I hope you don’t mind I took a week off. I had the perfect storm with 72 hours in the ER and then a 40 hour course back to back. I haven’t had a day off in 2 weeks! Woe to me and first world problems, etc.
Now, if you’ll forgive me for missing a week, let’s talk about what I learned. This was a healthcare course, but a lot of the education was from the business world. We were asked to build a logic model about a project we had designed. In this model, we have to give the activities we would do and the outputs (among other things). The activities are the things that you do and the outputs are the immediate deliverables of the project. On mine, I wrote them as SMART goals.
Of course, we had to explain our choices to the group. I said, “These are right out of the business literature. The Activities are lead indicators and the Outputs are lag indicators!” And, no one knew what I was talking about.
Lead or Lag
Once you have your SMART goals decided, you can start to build out what you will do to reach them. Lead and lag are indicators, or metrics. These are things that you can measure. If they can’t be measured, like ‘happiness’, then they aren’t indicators and you can’t use them. If you can measure it, you can judge whether you are going in the right direction and I explained to the group how important this is.
If you are trying to physically look good as your goal, you might decide that to get there you have to look skinnier. I’m not saying everyone needs to do this, but you might make that choice. To get there, you might also suppose that you need to lose weight. In that case, you make a SMART goal to lose x pounds in y time. But, if you just did that, you would only be looking at the outcome without any activity to get you there. How do you lose weight? Just having the goal is not enough. You need to decide what to do to get there.
You might decide you want to eat strictly 1,500 calories a day. This is an activity that you do to help you reach the outcome. This is something you can do every day to keep on track. If you do it, you’ll achieve your goal.
Eating a certain number of calories is an example of a Lead Indicator. It is something you can monitor, which will get you to a desired outcome if you follow it. But, you won’t know if you reached your goal if you do not have something to measure. For that, you need a Lag Indicator. That’s like weighing yourself.
You can go deeper. You might say that you also need to exercise to reach your goal. Then exercising 5 days a week is a good lead indicator. Maybe you think that weight checking is not accurate enough. Then add on body size measurements.

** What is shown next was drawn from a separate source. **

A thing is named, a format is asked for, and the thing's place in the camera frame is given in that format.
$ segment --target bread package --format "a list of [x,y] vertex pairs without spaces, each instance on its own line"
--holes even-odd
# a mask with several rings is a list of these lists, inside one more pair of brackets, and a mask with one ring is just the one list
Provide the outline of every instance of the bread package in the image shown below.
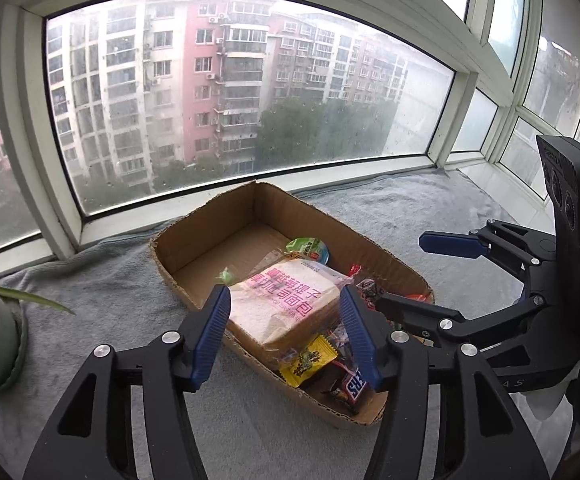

In your real estate work a good example is the goal of owning 100 houses in 10 years. How would you reach that goal? Perhaps the lag indicator would be just that: the number of houses owned (having mortgages is OK). But you have no means to get there without some sort of activity. You might think, as many do, that buying one house per month would be a good one. The problem with this is that this is really a lag indicator. It doesn’t take into account what it takes to get the house purchased (and it might encourage you to purchase bad deals just to meet the goal). A better lead indicator would be to evaluate 10 deals a day.
Clearly it doesn’t have to be the indicators I’ve set here; you can create ones that work for you. A good goal needs to be measured. In your business you need both lead and lag indicators. Brainstorm them today.